*What you are asked to do*.
In the entries that follow, how many lines hold "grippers"? Nothing but the number is expected.

Data excerpts

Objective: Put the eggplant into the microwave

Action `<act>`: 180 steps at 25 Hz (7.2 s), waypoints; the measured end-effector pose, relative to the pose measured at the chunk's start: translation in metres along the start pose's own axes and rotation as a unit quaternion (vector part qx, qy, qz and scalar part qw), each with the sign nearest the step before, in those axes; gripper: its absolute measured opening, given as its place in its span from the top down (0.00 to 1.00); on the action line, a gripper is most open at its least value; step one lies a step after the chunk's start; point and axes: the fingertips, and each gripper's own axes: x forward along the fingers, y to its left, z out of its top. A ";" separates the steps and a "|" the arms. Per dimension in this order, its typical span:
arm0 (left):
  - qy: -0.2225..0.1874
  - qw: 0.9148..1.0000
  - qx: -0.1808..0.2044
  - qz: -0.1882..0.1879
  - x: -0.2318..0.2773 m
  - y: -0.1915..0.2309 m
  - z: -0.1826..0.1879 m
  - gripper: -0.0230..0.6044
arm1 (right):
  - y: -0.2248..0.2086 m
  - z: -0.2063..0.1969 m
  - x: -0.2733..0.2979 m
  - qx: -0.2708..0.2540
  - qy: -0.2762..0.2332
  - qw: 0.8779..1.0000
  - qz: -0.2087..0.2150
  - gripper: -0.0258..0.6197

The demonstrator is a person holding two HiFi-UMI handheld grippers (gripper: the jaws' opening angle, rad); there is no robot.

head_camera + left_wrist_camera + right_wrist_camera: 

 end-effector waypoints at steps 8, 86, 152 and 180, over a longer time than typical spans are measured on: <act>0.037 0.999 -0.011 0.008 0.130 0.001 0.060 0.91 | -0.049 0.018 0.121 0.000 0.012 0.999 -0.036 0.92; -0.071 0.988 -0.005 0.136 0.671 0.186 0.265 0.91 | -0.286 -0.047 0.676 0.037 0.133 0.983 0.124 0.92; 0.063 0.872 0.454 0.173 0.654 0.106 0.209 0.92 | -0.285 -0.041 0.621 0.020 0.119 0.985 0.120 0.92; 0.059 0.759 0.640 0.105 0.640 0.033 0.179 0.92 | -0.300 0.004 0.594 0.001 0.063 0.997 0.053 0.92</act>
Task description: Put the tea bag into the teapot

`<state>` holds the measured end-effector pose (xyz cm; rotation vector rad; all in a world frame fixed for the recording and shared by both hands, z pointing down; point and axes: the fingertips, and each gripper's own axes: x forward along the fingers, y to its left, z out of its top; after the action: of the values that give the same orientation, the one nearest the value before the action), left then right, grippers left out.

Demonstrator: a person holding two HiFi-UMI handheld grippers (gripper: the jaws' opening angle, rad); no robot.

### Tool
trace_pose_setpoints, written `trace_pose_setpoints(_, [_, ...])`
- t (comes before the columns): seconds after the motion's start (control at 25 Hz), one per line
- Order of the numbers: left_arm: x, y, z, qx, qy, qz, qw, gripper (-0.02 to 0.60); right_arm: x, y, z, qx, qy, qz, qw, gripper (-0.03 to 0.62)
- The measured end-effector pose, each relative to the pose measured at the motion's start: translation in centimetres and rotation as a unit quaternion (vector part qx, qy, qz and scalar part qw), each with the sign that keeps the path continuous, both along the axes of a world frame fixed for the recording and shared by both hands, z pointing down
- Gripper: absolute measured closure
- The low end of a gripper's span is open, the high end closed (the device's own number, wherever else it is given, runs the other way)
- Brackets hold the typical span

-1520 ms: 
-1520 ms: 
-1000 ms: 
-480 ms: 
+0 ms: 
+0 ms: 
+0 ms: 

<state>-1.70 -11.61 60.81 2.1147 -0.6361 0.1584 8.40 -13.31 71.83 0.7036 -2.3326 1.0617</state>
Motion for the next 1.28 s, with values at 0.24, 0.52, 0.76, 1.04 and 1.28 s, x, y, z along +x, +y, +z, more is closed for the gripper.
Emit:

*Expected answer*.
3